Sports is a way to live vicariously through others. Sports has the capability to unite and to divide, usually temporarily and usually good naturedly. But sports in 2008 is also big business. Actually, it's huge business. Sports is one of the few sure things in TV broadcasting nowadays. That increased results in increased analysis and, soon enough, analysis gives way to punditry and grand-standing. (Yes, I'm aware of the irony.)
One of the best examples of grand-standing are the hearings Sen. Arlen Specter convened on the Patriots' video taping of opponents signals. As I've written elsewhere, I believe that Mr. Specter is acting solely because his favorite teams were possibly impacted. To me, his ridiculous hearings are on the same level as the time Congress wasted devoted to the steroid investigation. At the same time, Mr. Specter's committee is virtually absent in news stories about Sen. Ted Stevens' corruption indictment. Sports, then, appear to be subject to a higher morality than real life. It's as if the people in charge - Congressmen/women, Senators, etc. - feel the need to protect the ideals of sport in the face of the reality of business.
This brings me, in a long-ish way, to the Chinese gymnast controversy. Now, the media loves controversy. It loves controversy more than anything else in the world (with the possible exception of covering the RNC and the DNC, which is a cushy gig with lots of free food and drinks). The simple fact is that controversy sells. The Chinese provide an easy target as well: a one-party state with a reputation for repression against its own people and support for sketchy regimes abroad. The Beijing Olympics are all about putting a good face on for the west. In this respect, the Chinese are probably a little too accommodating for western comfort.
Selena Roberts wrote that the IOC refuses to doubt the veracity of the Chinese age claims. The IOC’s job, despite its high-minded rhetoric about Olympic ideals and amateur athleticism, is to extend the Olympic brand and make more money. It sees China a way to make money; it apparently believes the myth of the China Market. Ethics are secondary at best. There is a similar organization in the US: the NCAA. The NCAA likes to think of itself as the guardian of amateur ideals but when it comes to big-time college football or basketball, the NCAA is exploitative at best. They control eligibility rules and reserve the right to change those rules at any point. The IOC retains similar controls. For example, the soccer teams participating in the Olympics had to remove their country’s logos but could retain the shirt-maker’s logo. Where’s the ethics in that?

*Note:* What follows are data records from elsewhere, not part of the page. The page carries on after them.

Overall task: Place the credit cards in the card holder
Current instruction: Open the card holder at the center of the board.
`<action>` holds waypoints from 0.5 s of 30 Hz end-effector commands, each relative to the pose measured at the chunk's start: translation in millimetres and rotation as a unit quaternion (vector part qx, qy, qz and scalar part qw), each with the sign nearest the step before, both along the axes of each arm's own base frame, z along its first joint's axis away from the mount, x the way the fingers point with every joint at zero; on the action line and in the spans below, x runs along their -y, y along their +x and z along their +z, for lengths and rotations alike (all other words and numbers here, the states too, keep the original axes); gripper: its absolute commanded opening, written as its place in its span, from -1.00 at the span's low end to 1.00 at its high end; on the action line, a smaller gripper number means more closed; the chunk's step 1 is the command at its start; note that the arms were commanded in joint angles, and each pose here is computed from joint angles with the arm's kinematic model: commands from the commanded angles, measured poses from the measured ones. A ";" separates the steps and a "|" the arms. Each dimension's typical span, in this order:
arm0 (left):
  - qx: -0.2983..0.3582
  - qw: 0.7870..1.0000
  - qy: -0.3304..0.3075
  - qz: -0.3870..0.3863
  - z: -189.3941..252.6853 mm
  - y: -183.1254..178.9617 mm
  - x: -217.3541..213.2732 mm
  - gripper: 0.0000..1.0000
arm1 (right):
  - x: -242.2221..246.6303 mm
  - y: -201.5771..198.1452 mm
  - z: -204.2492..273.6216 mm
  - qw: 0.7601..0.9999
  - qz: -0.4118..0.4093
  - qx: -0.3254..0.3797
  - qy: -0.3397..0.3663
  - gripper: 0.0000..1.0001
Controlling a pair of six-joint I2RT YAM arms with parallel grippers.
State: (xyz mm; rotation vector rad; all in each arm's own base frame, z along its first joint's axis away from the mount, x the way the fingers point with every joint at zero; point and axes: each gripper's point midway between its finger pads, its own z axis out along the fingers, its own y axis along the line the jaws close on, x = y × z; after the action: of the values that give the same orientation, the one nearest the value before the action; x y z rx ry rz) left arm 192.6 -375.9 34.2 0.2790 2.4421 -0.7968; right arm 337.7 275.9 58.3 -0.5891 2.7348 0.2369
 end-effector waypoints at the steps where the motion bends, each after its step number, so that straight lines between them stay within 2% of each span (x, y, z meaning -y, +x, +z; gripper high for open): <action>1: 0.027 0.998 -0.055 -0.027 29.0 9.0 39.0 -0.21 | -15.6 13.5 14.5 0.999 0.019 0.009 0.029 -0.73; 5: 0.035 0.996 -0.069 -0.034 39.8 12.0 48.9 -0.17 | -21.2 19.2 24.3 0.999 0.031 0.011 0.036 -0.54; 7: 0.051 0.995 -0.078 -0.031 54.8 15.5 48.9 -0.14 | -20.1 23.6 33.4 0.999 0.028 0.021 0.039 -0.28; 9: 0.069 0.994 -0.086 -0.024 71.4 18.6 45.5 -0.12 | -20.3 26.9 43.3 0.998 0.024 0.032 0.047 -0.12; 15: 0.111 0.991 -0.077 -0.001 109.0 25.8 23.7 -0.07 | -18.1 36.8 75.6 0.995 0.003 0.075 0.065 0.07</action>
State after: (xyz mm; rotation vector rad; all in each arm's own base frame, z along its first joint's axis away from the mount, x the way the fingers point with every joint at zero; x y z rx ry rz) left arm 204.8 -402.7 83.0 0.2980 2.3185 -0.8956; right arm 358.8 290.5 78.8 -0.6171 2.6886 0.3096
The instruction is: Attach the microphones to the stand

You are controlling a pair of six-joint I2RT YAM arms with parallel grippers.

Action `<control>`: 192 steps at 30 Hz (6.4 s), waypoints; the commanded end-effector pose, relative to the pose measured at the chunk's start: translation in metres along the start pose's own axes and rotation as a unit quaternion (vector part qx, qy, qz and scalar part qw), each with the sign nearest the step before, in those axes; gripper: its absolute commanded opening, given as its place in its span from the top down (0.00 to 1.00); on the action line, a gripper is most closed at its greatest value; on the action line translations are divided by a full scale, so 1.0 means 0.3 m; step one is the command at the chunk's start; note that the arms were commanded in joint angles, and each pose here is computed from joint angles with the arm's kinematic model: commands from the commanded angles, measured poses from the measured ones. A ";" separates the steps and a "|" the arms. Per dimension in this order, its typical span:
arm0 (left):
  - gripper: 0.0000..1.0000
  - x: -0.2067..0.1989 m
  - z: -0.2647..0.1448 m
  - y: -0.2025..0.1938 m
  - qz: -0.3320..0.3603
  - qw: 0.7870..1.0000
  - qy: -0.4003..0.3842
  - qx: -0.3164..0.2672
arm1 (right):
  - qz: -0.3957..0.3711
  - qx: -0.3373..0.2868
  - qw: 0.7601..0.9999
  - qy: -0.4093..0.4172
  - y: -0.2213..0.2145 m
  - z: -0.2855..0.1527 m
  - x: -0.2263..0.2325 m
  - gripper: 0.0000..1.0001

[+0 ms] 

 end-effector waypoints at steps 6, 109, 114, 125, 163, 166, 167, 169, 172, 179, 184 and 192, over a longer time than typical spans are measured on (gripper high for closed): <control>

Sports, then, isn't really about ethics. It's about money. Mr. Specter's selective morality - applying it to sports but not politics - is misplaced. The NFL made a lot of money from the Patriots. Just like MLB made a ton of money from the summer of 1998. If sports really were about ethics, Mr. Specter and the IOC should be questioning the original sins: what kind of culture pushes coaches to cheat (notwithstanding Belichick's mania for winning, of course)? Why would MLB promote the long ball over the intricate beauty of a baseball game? Why would the IOC award China the Olympic games? The simple answer? Money. Everyone involved - except, ironically, Beijing - stands to make buckets of money from this Olympics.
Of course, the athletes will be shunted aside in less than a week. Where's the morality play for that, Mr. Specter?